### Work instruction
An exact copy of each line below is needed, with no images in it.

### Records supplied
----
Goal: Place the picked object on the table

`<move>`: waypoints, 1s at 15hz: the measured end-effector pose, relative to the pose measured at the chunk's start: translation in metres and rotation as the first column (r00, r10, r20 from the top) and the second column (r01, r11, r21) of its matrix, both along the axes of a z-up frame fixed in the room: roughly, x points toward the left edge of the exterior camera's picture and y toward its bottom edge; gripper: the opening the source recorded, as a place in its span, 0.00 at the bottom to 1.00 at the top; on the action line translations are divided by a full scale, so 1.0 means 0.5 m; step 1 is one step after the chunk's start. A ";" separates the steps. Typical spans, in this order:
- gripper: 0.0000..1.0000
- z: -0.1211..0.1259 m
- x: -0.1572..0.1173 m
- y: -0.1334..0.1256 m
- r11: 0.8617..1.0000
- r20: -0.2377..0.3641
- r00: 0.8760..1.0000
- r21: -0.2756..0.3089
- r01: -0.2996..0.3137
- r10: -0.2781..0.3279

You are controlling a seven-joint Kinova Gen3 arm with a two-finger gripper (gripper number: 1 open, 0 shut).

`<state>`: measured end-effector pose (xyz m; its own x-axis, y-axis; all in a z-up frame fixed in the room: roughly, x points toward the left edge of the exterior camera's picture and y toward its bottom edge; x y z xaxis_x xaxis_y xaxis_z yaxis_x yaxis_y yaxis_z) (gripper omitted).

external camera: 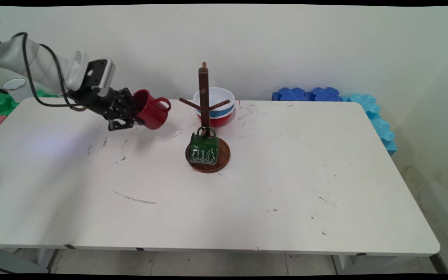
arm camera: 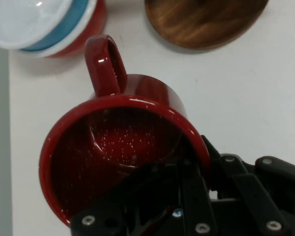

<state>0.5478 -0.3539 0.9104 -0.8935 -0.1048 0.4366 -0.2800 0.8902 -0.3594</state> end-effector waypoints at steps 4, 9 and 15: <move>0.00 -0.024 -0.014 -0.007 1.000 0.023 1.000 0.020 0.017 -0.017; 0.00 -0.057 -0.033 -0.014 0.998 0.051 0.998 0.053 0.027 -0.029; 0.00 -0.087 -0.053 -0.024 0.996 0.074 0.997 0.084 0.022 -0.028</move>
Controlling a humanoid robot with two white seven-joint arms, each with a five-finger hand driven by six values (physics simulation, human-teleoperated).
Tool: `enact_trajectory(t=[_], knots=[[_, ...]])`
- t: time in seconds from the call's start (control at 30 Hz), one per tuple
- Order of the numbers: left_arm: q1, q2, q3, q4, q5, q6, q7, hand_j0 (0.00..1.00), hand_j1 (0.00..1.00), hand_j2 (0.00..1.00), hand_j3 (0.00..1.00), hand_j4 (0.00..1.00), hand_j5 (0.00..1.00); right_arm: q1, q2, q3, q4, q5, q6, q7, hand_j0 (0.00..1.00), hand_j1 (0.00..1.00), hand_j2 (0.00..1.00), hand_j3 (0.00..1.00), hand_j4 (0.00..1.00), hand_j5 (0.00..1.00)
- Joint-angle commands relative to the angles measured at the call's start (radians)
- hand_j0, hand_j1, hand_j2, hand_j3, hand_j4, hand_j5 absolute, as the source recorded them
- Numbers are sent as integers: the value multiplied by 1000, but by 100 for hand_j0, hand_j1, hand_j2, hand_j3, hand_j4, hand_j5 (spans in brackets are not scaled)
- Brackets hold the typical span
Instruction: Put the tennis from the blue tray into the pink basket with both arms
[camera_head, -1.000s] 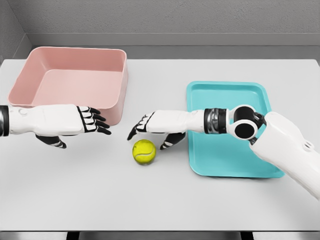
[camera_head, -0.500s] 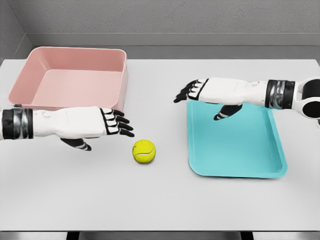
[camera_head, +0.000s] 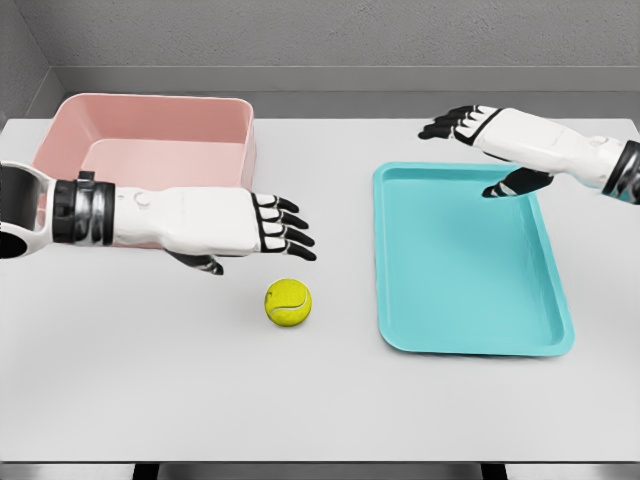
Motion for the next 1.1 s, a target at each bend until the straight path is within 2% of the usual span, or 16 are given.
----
### Expected answer
Goal: Place the picked object on the table

`<move>`: waypoints, 1s at 15hz: the measured end-effector pose, relative to the pose measured at the chunk's start: translation in metres and rotation as the first column (r00, r10, r20 from the top) and the second column (r01, r11, r21) of its matrix, both along the axes of a z-up frame fixed in the room: roughly, x points toward the left edge of the exterior camera's picture and y toward its bottom edge; gripper: the opening the source recorded, as a place in its span, 0.00 at the bottom to 1.00 at the top; on the action line translations are divided by a full scale, so 1.0 means 0.5 m; step 1 is one step after the chunk's start. A ";" separates the steps. Typical spans, in this order:
- gripper: 0.0000..1.0000
- z: -0.1211..0.1259 m
- x: -0.1572..0.1173 m
- y: -0.1334..0.1256 m
- r11: 0.8617..1.0000
- r20: -0.2377..0.3641
- r00: 0.8760..1.0000
- r21: -0.2756..0.3089
- r01: -0.2996..0.3137
- r10: -0.2781..0.3279

You are controlling a seven-joint Kinova Gen3 arm with a two-finger gripper (gripper number: 1 open, 0 shut).

`<state>`: measured end-effector pose (xyz m; its own x-axis, y-axis; all in a z-up frame fixed in the room: roughly, x points toward the left edge of the exterior camera's picture and y toward its bottom edge; x y z xaxis_x xaxis_y xaxis_z yaxis_x yaxis_y yaxis_z) (gripper omitted).

external camera: 
arm camera: 

<state>0.5478 -0.3539 0.9104 -0.8935 -0.1048 0.4366 -0.2800 0.8902 -0.3594</state> end-effector waypoints at steps 4, 9 and 15: <move>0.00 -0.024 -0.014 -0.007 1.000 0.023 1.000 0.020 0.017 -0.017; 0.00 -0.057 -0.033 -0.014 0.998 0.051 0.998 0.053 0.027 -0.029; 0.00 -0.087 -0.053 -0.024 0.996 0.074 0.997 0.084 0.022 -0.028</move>
Controlling a humanoid robot with two white seven-joint arms, each with a five-finger hand driven by six values (physics simulation, human-teleoperated).
Tool: `enact_trajectory(t=[_], knots=[[_, ...]])`
- t: time in seconds from the call's start (control at 30 Hz), one per tuple
- Order of the numbers: left_arm: q1, q2, q3, q4, q5, q6, q7, hand_j0 (0.00..1.00), hand_j1 (0.00..1.00), hand_j2 (0.00..1.00), hand_j3 (0.00..1.00), hand_j4 (0.00..1.00), hand_j5 (0.00..1.00); right_arm: q1, q2, q3, q4, q5, q6, q7, hand_j0 (0.00..1.00), hand_j1 (0.00..1.00), hand_j2 (0.00..1.00), hand_j3 (0.00..1.00), hand_j4 (0.00..1.00), hand_j5 (0.00..1.00)
- Joint-angle commands relative to the angles measured at the call's start (radians)
- hand_j0, hand_j1, hand_j2, hand_j3, hand_j4, hand_j5 absolute, as the source recorded them
- Numbers are sent as integers: the value multiplied by 1000, but by 100 for hand_j0, hand_j1, hand_j2, hand_j3, hand_j4, hand_j5 (spans in brackets are not scaled)
- Brackets hold the typical span
Instruction: Put the tennis from the blue tray into the pink basket with both arms
[camera_head, -1.000s] 
[camera_head, -0.500s] 
[camera_head, +0.000s] 
Motion for the next 1.1 s, a target at each bend until the straight path is within 2% of the usual span, or 16 are given.

The output contains the complete answer to the exercise.